Fiziki Özellikleri
Seyyah Kandemir, "Ankara Vilayeti" adlı kitabında, 1910 yılında oluşan aşırı yağışlar akabinde iki gölün yüzeyde birleşerek geçici olarak tek göl halini almış olduğunu belirtmektedir.
Gerek Mogan Gölü, gerekse Eymir Gölü "set gölleri"dirler; Ankara Elmadağı’ndan inen derelerin sürüklediği bol miktardaki kum, çakıl gibi taş parçaları eski bir vadide yer yer birikinti konileri biçiminde yığılmış, gerilerinde Eymir gölünün ve Mogan Gölü'nün (5-10 metre derinliğindeki) çanakları belirmiştir - göllerin uzanışı bir vadi uzanışına uymaktadır.
Eymir gölünün yüzey alanı 108.8 Hektar (1.09 km²), ortalama derinliği 3.80 m., su yüzey kotu 969 m, göl çevresi uzunluğu 9 km, uzunluğu 4.2 km, genişliği ortalama 0.25 km'dir.
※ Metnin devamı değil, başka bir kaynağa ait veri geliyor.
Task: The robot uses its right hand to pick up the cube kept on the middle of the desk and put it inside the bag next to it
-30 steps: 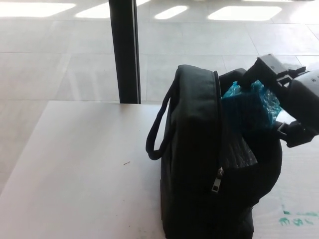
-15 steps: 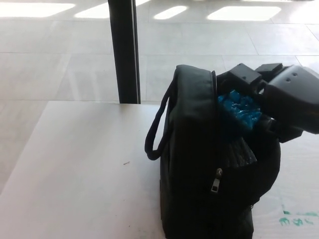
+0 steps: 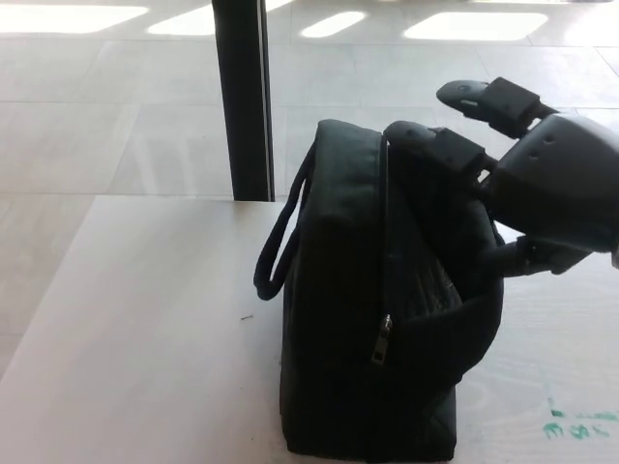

Kurak zamanda en derin yeri 5.5 metre olup, suyun en yüksek olduğu dönemde ortalama derinliği 5 metre civarına çıkmaktadır.
Mogan Gölü'nün yüzey alanı 561.2 Hektar (5.61 km² ), ortalama derinliği 2.80 m., su yüzey kotu 972 m, göl çevresi uzunluğu 14 km, uzunluğu 11 km ve genişliği ortalama 0.5 km'dir. Kurak zamanda en derin yeri 4.5 metre olup, suyun en yüksek olduğu dönemde ortalama derinliği 5 metre civarına çıkmaktadır.
Doğal Hayat
Kıyıları yoğun bağlık, etrafı tarımsal arazi, güneyi sulak çayırlarla kaplı bu göller yaklaşık 160 kuş türüne ev sahipliği yaparlar. Mogan Gölü’nde günümüze değin 226 kuş türü kaydedilmiştir. Göl, özellikle dikkuyrukların ve pasbaş patkaların dünya üzerindeki en önemli üreme alanlarından birisidir. Eymir Gölü’nde ise en çok görülen kuş türleri sakarmeke, yeşilbaş ördek, elmabaş patka ve bahridir.1995 yılı öncesine kadar, kürek sporu başta olmak üzere değişik su sporlarının yapılabildiği, içerdiği sazan, yayın, turna ve kadife balıklarıyla sportif balıkçılığın yanı sıra, kerevitle ticarî balıkçılığın da önemli ilgi merkezi olan göllerde, doğal bir yaşlanma süreci ve aşırı besin yüklemesinin zararlı sonuçları olarak toplu balık ölümleri ve kuş türlerinin azalması gözlemlenmektedir.